*** Supplied data ***

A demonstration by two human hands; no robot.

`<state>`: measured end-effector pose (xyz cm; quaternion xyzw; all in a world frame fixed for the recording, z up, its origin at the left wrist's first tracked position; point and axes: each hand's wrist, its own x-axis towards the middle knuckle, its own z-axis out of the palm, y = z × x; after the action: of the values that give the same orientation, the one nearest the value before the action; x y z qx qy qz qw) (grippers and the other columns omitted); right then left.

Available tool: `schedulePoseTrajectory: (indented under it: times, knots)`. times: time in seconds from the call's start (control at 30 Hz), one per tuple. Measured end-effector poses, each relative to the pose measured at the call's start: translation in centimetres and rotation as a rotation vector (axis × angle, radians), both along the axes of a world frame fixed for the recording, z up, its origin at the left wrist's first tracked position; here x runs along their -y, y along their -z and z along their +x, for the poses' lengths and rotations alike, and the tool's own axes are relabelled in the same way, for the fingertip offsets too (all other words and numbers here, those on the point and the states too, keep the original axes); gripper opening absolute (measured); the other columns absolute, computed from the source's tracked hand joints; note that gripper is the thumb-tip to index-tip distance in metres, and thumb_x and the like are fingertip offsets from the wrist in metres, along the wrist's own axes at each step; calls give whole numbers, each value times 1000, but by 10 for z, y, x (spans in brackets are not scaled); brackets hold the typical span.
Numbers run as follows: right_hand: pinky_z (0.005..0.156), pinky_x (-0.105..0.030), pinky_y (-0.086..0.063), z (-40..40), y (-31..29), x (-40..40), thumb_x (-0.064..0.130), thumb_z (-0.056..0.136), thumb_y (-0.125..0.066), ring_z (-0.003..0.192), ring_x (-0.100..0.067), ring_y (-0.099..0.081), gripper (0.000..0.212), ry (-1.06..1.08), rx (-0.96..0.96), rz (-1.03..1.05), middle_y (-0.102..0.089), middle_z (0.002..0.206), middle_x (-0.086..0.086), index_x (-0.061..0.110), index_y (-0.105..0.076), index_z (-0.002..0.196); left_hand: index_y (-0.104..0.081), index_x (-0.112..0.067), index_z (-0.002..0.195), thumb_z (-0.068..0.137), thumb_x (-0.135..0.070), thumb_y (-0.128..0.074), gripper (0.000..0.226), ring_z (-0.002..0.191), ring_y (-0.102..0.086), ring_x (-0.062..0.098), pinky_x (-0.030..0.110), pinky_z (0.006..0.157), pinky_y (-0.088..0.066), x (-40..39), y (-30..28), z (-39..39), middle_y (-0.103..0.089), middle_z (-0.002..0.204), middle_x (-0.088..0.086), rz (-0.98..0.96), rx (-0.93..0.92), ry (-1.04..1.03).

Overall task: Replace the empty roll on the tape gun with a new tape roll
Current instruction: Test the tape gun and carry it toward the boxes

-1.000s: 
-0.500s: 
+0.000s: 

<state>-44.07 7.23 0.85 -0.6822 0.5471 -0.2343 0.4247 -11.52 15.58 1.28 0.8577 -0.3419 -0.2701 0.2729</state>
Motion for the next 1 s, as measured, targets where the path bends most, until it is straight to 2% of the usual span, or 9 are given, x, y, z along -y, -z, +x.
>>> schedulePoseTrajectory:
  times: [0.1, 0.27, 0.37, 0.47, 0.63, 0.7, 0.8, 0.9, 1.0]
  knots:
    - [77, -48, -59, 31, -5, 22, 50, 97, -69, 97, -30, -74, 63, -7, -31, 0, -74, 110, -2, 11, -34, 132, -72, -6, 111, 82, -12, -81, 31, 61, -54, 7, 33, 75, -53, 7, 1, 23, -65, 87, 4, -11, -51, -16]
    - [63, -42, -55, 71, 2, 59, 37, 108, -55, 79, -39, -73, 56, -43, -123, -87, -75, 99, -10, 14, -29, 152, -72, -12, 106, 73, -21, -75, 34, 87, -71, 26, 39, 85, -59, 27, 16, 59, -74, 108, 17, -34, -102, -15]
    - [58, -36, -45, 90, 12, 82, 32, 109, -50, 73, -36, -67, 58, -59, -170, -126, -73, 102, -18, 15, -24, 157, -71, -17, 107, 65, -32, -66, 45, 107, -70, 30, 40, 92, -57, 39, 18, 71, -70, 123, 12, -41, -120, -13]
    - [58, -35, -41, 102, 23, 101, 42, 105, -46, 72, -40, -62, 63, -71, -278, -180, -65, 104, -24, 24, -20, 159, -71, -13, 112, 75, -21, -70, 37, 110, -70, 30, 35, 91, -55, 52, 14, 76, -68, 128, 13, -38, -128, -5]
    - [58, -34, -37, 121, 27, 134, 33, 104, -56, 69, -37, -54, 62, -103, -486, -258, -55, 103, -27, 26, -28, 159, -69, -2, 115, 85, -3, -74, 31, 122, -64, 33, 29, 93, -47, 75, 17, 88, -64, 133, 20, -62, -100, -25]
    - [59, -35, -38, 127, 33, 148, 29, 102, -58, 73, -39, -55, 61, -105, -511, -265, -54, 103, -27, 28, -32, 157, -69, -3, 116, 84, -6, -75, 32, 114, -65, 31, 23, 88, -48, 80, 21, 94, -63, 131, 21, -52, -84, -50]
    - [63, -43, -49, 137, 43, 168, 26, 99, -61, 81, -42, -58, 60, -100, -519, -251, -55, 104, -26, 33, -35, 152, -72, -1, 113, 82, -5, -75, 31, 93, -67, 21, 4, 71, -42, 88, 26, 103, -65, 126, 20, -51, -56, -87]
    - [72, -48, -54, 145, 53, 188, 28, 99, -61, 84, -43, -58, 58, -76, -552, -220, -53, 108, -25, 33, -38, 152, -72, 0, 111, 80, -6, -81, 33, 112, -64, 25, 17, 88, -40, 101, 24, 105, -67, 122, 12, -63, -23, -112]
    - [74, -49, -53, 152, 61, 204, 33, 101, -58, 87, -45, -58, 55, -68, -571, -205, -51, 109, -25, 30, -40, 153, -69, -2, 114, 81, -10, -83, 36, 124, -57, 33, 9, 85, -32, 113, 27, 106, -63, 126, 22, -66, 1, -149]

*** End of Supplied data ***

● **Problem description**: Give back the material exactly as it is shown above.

● **Answer section**:
A demonstration by two human hands; no robot.

`<state>`: measured end-effector pose (xyz cm; quaternion xyzw; all in a world frame fixed for the recording, z up, its origin at the left wrist's first tracked position; point and axes: each hand's wrist, its own x-axis towards the middle knuckle, its own z-axis out of the palm, y = z × x; after the action: of the values that give the same orientation, the one nearest the value before the action; x y z qx qy qz qw) (grippers and the other columns omitted); right then left.

Available tool: `schedulePoseTrajectory: (indented under it: times, knots)`. times: time in seconds from the call's start (control at 30 Hz), one per tuple. Measured end-effector poses, each relative to the pose measured at the call's start: translation in centimetres and rotation as a rotation vector (axis × angle, radians), both along the axes of a world frame fixed for the recording, z up, its origin at the left wrist's first tracked position; here x runs along their -y, y along their -z and z along their +x, for the poses' lengths and rotations alike, and the tool's own axes are relabelled in the same way, for the fingertip offsets too (all other words and numbers here, those on the point and the states too, keep the original axes); gripper opening absolute (measured); the other columns absolute, computed from the source's tracked hand joints; note that gripper is the thumb-tip to index-tip distance in metres, and thumb_x and the like are fingertip offsets from the wrist in metres, along the wrist's own axes at each step; calls give whole numbers, each value times 1000, but by 10 for z, y, x (spans in brackets are not scaled); brackets hold the typical span.
Numbers run as follows: right_hand: pinky_z (0.005..0.156), pinky_x (-0.105..0.030), pinky_y (-0.086..0.063), z (-40..40), y (-31..29), x (-40..40), thumb_x (-0.064..0.130), thumb_z (-0.056..0.136), thumb_y (-0.125..0.066), ring_z (-0.003..0.192), ring_x (-0.100..0.067), ring_y (-0.099..0.081), gripper (0.000..0.212), ry (-1.06..1.08), rx (-0.96..0.96), rz (-1.03..1.05), middle_y (-0.102..0.089), middle_z (0.002..0.206), middle_x (-0.086..0.086), index_x (-0.061..0.110), index_y (-0.105..0.076), index_z (-0.002..0.196); left_hand: index_y (-0.104..0.081), index_x (-0.112..0.067), index_z (-0.002..0.195), thumb_z (-0.068..0.137), thumb_x (-0.135..0.070), thumb_y (-0.128..0.074), gripper (0.000..0.226), ring_z (-0.002..0.191), ring_y (-0.102..0.086), ring_x (-0.062..0.098), pinky_x (-0.030..0.110), pinky_z (0.006..0.157), pinky_y (-0.088..0.066), x (-40..39), y (-30..28), z (-39..39), middle_y (-0.103..0.089), middle_z (-0.002..0.204), middle_x (-0.088..0.086), rz (-0.98..0.96), rx (-0.93..0.92), ry (-1.04..1.03).

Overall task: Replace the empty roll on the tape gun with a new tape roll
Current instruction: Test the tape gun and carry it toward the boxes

-1.000s: 
-0.500s: 
+0.000s: 

<state>-44.07 7.23 0.85 -0.6822 0.5471 -0.2343 0.4247 -11.52 15.58 1.28 0.8577 -0.3419 -0.2701 0.2729</state>
Motion for the next 1 s, as measured, targets where the path bends most, until it is straight to 2% of the usual span, or 9 are given, x, y, z along -y, -z, +x.
>>> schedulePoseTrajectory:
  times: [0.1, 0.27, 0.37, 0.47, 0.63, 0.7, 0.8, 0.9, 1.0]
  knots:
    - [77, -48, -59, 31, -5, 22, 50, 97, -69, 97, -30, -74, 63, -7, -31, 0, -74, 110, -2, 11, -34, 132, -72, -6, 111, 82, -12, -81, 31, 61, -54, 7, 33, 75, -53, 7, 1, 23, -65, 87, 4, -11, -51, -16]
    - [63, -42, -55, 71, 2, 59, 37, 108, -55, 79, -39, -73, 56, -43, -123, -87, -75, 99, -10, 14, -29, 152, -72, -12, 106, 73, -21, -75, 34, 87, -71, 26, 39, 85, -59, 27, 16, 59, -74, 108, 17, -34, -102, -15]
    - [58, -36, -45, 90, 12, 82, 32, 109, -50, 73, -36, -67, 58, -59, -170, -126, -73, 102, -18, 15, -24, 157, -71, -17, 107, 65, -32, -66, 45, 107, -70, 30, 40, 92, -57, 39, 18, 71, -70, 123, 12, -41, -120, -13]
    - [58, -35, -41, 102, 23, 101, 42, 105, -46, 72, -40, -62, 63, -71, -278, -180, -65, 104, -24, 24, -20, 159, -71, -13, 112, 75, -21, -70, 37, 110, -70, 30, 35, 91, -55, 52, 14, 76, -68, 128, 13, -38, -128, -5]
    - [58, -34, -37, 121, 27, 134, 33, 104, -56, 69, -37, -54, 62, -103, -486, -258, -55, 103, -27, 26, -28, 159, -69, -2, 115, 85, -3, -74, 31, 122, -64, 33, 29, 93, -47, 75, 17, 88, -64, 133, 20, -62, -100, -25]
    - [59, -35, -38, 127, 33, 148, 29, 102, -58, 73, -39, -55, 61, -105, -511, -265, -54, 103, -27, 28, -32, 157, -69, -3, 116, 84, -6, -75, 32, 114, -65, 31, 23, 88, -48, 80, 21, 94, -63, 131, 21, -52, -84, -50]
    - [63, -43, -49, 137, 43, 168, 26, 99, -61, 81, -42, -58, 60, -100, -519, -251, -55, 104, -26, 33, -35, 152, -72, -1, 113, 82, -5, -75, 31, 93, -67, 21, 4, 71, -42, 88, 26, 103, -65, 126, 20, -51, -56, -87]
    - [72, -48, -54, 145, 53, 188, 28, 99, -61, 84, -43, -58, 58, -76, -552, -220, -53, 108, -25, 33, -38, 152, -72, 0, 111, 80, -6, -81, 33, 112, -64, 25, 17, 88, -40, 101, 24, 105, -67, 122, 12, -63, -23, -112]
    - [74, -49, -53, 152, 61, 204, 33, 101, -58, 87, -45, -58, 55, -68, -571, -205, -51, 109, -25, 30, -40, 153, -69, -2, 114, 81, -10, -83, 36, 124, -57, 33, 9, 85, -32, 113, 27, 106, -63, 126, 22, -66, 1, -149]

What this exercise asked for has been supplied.